Why Use EasyReasy.VectorStorage?
- High Performance: Optimized cosine similarity calculations with SIMD support and parallel processing
- Memory Efficient: Optimized MinHeap implementation with reduced allocations and better cache locality
- Thread Safe: Built-in thread safety with ReaderWriterLockSlim for concurrent access
- Persistence: Save and load vector stores to/from streams
- Flexible Dimensions: Support for any vector dimension with optimized paths for common sizes (768, 1024, etc.)
- Automatic Parallelization: Automatically switches to parallel processing for large datasets (>1000 vectors)
Quick Start
// Create a vector store for 768-dimensional vectors
CosineVectorStore store = new CosineVectorStore(768);
// Add vectors
await store.AddAsync(new StoredVector(Guid.NewGuid(), embeddingVector));
// Find similar vectors
IEnumerable<StoredVector> similarVectors = await store.FindMostSimilarAsync(queryVector, count: 10);
Core Concepts
StoredVector
A lightweight struct that represents a vector with an ID and float values:
public readonly struct StoredVector
{
public readonly Guid Id;
public readonly float[] Values;
public StoredVector(Guid id, float[] values);
public ReadOnlySpan<float> GetSpan(); // High-performance access
}
IVectorStore
The main interface for vector storage operations:
public interface IVectorStore
{
Task AddAsync(StoredVector vector);
Task<bool> RemoveAsync(Guid id);
Task<IEnumerable<StoredVector>> FindMostSimilarAsync(float[] queryVector, int count);
Task SaveAsync(Stream stream);
Task LoadAsync(Stream stream);
}
CosineVectorStore
The primary implementation that provides high-performance cosine similarity search:
public class CosineVectorStore : IVectorStore
{
public CosineVectorStore(int dimension);
// Implements all IVectorStore methods
}
Getting Started
1. Create a Vector Store
// For 768-dimensional vectors (common in embeddings)

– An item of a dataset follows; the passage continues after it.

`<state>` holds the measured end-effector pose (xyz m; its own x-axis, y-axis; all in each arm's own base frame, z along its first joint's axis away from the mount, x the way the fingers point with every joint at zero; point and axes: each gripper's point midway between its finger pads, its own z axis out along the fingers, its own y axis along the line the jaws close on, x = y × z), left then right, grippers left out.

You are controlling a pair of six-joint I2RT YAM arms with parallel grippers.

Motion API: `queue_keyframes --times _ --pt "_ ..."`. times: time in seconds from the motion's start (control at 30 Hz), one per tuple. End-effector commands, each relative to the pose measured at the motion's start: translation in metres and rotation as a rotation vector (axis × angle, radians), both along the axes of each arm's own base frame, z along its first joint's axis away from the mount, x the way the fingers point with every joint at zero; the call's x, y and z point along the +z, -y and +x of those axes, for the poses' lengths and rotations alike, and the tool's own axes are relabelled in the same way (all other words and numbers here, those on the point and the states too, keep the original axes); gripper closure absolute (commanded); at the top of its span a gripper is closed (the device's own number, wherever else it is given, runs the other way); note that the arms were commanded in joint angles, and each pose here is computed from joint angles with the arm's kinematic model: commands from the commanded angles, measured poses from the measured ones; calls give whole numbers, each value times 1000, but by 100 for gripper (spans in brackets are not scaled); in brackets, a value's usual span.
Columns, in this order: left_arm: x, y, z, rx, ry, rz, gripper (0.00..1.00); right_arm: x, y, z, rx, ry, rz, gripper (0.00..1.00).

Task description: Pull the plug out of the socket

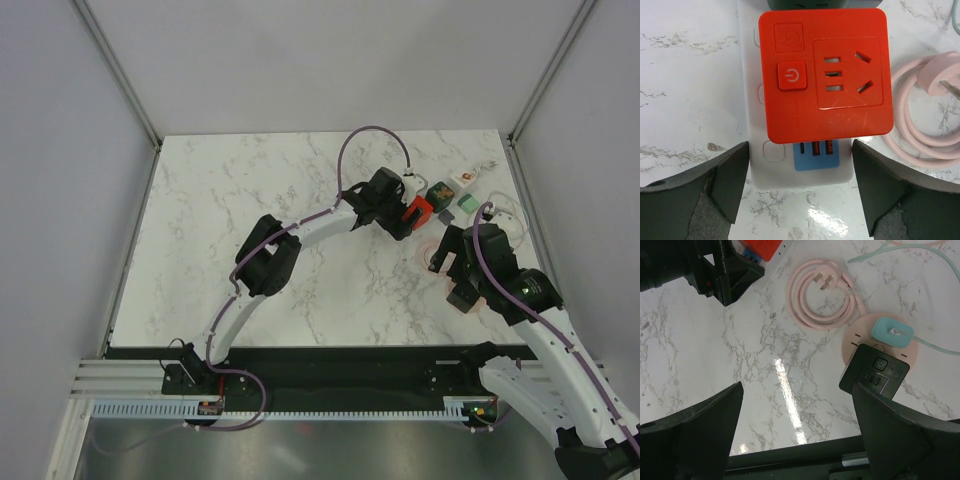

CosineVectorStore store = new CosineVectorStore(768);
// For other dimensions
CosineVectorStore store = new CosineVectorStore(1024);
2. Add Vectors
// Create a vector
float[] embedding = new float[768];
// ... populate with your embedding values ...
StoredVector vector = new StoredVector(Guid.NewGuid(), embedding);
await store.AddAsync(vector);
3. Find Similar Vectors
// Create a query vector
float[] queryVector = new float[768];
// ... populate with your query embedding ...
// Find the 10 most similar vectors
IEnumerable<StoredVector> results = await store.FindMostSimilarAsync(queryVector, count: 10);
// Process results
foreach (StoredVector result in results)
{
Console.WriteLine($"Similar vector ID: {result.Id}");
// Access vector values: result.Values
}
4. Remove Vectors
Guid vectorId = Guid.NewGuid();
bool removed = await store.RemoveAsync(vectorId);
5. Persistence
// Save to file
using FileStream saveStream = File.Create("vectors.dat");
await store.SaveAsync(saveStream);
// Load from file
using FileStream loadStream = File.OpenRead("vectors.dat");
await store.LoadAsync(loadStream);
Performance Features
Automatic Parallel Processing
The library automatically switches between sequential and parallel processing based on dataset size:
- Sequential: For datasets with ≤1000 vectors
- Parallel: For datasets with >1000 vectors
This ensures optimal performance for both small and large datasets.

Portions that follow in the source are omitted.